Idaho is “too great for hate” license plate: While both the House and the Senate enthusiastically passed a bill creating a pet-friendly license plate, the same enthusiasm was not shown for a license plate featuring the phrase “too great for hate.” The bipartisan Senate bill — which had several Senate co-sponsors, including Senate Pro Tempore Brent Hill, R-Rexburg, and Senate Majority Leader Chuck Winder, R-Boise — passed the Senate in a 32-3 vote. But when SB 1775 arrived at the House, Transportation Committee Chairman Joe Palmer, R-Meridian, would not give the bill a hearing.

Conceal carry in schools: Anyone with an enhanced concealed carry permit could bring weapons onto public school grounds without permission from or notifying school administrators under HB 203 proposed by Rep. Chad Christensen, R-Ammon. House State Affairs Committee Chairman Steve Harris, R-Meridian, did not schedule the bill for a hearing.

First-time pot offenders: A person convicted of misdemeanor marijuana possession in Idaho would be able to ask a court to change the conviction to an infraction if it is a person’s first offense and if the amount of marijuana in possession is a half-ounce or less. That proposal was brought under a bipartisan bill by Reps. John Gannon, D-Boise, and Bryan Zollinger, R-Idaho Falls. House Judiciary and Rules Chairman Thomas Dayley, R-Boise, did not schedule a hearing for HB 140.

On the horizon for Idaho lawmakers

Occasionally when lawmakers want to bring forth a bill that might be controversial or complex, they introduce the bill knowing it will not get a hearing or go anywhere during the session. Once the bill gets printed and therefore becomes publicly available, lawmakers spend the time between sessions getting stakeholder input and redrafting the bill to bring back next session for action.

Here are some bills that fall into that category:

Medicaid expansion funding: State officials estimate that it will cost the state $40 million annually to implement Medicaid expansion. Hospitals would help pay for this under two proposed bills: HB 298 calls for removing the sales tax exemption on most hospitals, raising an estimated $24.5 million annually; HB 299 would increase the annual assessment hospitals pay on inpatient and outpatient services, generating up to $20 million annually. Money from these two proposals would go into a dedicated Medicaid expansion fund.

Highway districts: Idaho has 63 highway taxing districts and 44 counties. Of those highway districts, just one encompasses an entire county, the Ada County Highway District. The other 43 counties each have multiple highway districts or a highway district spanning more than one county. HB 292, introduced by House Majority Leader Mike Moyle, R-Star, would consolidate districts to have each county served by just one.

First-time homebuyers: One of the first programs Gov.
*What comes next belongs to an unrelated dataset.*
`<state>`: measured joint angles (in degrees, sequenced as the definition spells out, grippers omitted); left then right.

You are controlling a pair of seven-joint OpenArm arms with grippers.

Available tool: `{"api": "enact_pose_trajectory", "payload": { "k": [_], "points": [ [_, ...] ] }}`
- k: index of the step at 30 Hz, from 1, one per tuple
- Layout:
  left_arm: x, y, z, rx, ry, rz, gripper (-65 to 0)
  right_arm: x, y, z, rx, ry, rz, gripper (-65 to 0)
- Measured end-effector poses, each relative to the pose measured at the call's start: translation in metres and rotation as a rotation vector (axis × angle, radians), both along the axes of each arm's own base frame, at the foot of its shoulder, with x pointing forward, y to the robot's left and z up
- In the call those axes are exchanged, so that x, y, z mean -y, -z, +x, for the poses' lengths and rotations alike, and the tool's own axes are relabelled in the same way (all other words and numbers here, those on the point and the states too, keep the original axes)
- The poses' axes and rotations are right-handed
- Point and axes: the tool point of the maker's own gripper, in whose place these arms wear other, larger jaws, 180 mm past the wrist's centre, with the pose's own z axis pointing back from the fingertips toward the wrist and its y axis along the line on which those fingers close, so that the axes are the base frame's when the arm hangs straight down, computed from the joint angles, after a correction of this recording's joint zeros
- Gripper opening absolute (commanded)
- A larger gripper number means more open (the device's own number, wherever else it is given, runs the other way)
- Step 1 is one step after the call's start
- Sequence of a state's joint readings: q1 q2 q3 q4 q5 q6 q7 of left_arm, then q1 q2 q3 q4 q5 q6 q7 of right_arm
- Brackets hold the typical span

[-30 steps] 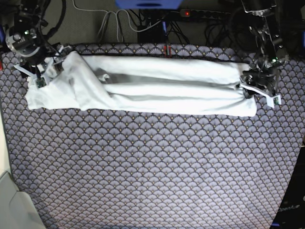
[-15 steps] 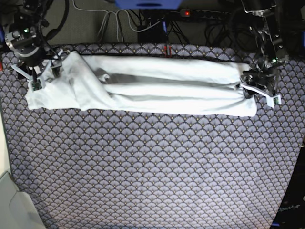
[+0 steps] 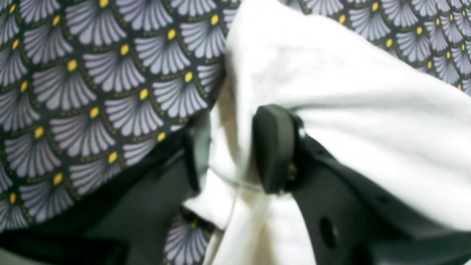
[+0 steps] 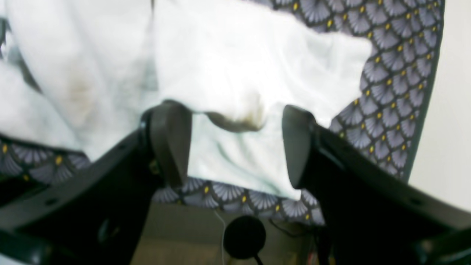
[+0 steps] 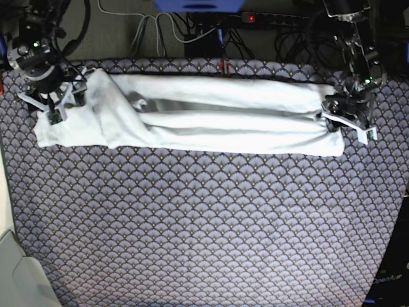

Brad Little wants to implement, which is similar to existing Idaho tax-advantaged savings accounts for health care and educational purposes, Idaho’s first-time homebuyer savings accounts would encourage individuals to save for their first home by offering a pretax savings account for the eventual down-payment on a home, or other eligible home costs associated with closing on their first home in Idaho. Under HB 271, the allowable tax deduction for an individual account holder is $3,000 per year and for a married couple is $6,000 per year.

The 2020 Idaho Legislature will convene on Jan. 6.

Idaho Statesman reporters Audrey Dutton and Hayley Harding contributed to this report.